Is it really such a bad thing to always be looking for more detail?

6 comments:

  1. Wee girl sounds like a future Twitterer. Discuss in 140 characters or less.

    ReplyDelete
  2. My daughter made me look at her stuff about 4 times over. Seems I wasn't paying enough attention to the detail. And she switched the telly off.

    ReplyDelete
  3. I don't do detail. I only take on enough information to be dangerous!

    ReplyDelete
  4. Mr Farty - Welcome and thanks for reading. I think that as far as the wee one is concerned, brevity is the soul of wit...or perhaps that's just wishful thinking on my part? I'd be useless at Twitter, I can't abbreviate text messages without coming out in a cold sweat.
    Misssy M - Yep, we got that yesterday when the Art Portfolio came home. Such was the depth of discussion that followed that I felt like we could have send off the application for Gray's.
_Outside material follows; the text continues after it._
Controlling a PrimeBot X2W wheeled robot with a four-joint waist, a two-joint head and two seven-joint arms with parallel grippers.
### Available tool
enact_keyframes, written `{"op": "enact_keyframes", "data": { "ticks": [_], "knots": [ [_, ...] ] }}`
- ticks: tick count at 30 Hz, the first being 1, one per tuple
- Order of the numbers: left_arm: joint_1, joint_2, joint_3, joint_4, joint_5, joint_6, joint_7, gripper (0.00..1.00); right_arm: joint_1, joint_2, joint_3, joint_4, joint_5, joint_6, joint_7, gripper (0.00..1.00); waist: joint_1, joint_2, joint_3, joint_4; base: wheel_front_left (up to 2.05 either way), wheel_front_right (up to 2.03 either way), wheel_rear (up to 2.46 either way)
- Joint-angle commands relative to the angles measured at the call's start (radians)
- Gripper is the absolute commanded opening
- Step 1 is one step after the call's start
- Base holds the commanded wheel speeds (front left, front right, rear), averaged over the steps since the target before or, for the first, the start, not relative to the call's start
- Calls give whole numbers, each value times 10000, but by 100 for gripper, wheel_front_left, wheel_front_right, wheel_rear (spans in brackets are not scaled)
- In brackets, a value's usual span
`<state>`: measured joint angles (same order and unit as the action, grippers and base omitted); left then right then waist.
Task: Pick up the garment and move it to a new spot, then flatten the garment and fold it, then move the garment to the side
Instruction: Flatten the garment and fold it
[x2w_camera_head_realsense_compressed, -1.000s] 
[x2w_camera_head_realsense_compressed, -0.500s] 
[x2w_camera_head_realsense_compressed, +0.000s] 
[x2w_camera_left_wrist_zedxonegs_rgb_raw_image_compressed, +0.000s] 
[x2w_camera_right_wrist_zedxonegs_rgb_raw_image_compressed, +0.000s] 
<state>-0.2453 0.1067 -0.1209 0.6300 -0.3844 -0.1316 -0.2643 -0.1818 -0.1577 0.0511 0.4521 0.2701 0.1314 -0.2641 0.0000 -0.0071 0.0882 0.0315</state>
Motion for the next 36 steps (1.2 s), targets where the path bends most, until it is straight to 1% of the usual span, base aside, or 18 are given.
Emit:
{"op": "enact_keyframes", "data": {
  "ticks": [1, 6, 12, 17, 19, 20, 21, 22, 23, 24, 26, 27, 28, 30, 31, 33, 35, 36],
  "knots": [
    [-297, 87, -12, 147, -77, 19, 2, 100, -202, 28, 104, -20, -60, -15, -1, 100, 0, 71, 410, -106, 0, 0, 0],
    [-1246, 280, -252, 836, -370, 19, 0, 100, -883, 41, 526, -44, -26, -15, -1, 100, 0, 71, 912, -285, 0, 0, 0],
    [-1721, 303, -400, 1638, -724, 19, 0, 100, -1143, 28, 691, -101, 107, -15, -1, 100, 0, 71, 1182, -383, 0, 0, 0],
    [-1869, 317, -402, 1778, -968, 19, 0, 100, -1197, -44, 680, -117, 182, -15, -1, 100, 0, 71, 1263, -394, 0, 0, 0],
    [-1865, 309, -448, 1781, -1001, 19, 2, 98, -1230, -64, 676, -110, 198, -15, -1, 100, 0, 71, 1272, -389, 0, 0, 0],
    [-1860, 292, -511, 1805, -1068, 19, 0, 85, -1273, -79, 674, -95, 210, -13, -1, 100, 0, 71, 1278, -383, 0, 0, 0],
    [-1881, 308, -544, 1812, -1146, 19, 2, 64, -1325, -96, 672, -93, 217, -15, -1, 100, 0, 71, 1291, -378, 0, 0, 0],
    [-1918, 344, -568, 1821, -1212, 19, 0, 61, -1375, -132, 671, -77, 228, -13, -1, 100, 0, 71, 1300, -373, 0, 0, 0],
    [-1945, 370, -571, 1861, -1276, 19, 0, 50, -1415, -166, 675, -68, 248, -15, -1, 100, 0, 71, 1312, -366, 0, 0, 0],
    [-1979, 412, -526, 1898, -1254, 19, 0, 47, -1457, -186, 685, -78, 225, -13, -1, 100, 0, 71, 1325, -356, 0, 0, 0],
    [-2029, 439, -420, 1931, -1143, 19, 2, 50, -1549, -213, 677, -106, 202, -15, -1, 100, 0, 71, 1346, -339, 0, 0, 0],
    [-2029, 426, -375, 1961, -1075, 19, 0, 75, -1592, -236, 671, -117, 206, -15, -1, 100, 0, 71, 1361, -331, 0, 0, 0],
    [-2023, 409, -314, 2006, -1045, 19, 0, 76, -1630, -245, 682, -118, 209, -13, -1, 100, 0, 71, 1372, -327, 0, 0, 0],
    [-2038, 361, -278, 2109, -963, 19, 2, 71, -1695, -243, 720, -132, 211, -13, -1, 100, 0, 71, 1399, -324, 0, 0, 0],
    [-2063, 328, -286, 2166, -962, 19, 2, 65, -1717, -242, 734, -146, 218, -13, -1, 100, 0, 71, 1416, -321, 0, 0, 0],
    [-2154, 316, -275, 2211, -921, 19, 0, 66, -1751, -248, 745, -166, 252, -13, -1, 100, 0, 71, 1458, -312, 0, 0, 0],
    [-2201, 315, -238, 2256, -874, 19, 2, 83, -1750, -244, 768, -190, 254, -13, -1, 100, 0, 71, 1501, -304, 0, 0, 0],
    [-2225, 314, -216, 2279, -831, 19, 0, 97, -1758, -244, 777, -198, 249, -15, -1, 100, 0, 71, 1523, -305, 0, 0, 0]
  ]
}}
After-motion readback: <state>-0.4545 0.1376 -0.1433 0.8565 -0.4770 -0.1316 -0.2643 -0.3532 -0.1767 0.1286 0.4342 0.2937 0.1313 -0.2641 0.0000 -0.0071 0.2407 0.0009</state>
It appears it was just the Maths and English stuff that she wasn't all that interested in discussing - eeek.
    Philip - Ha - you're fooling no-one - you're too much like me, you take the information in, you just cannae retain it long enough.

    ReplyDelete
  5. I think if you have drama queens for daughters which I do you are just too emotionally overwrought by their constant blubbering and need to share emotions and cry about lost pencils that you really don't have time to open up youself and listen to the man on the street emoting. That's my excuse anyway.

    ReplyDelete
  6. Emma - Having spent the morning dealing with a six year old crying because her sister got a new colouring book yesterday; a three year crying because she didn't get to let the dog out and an eighteen month old crying because that's what everyone else was doing, I completely agree!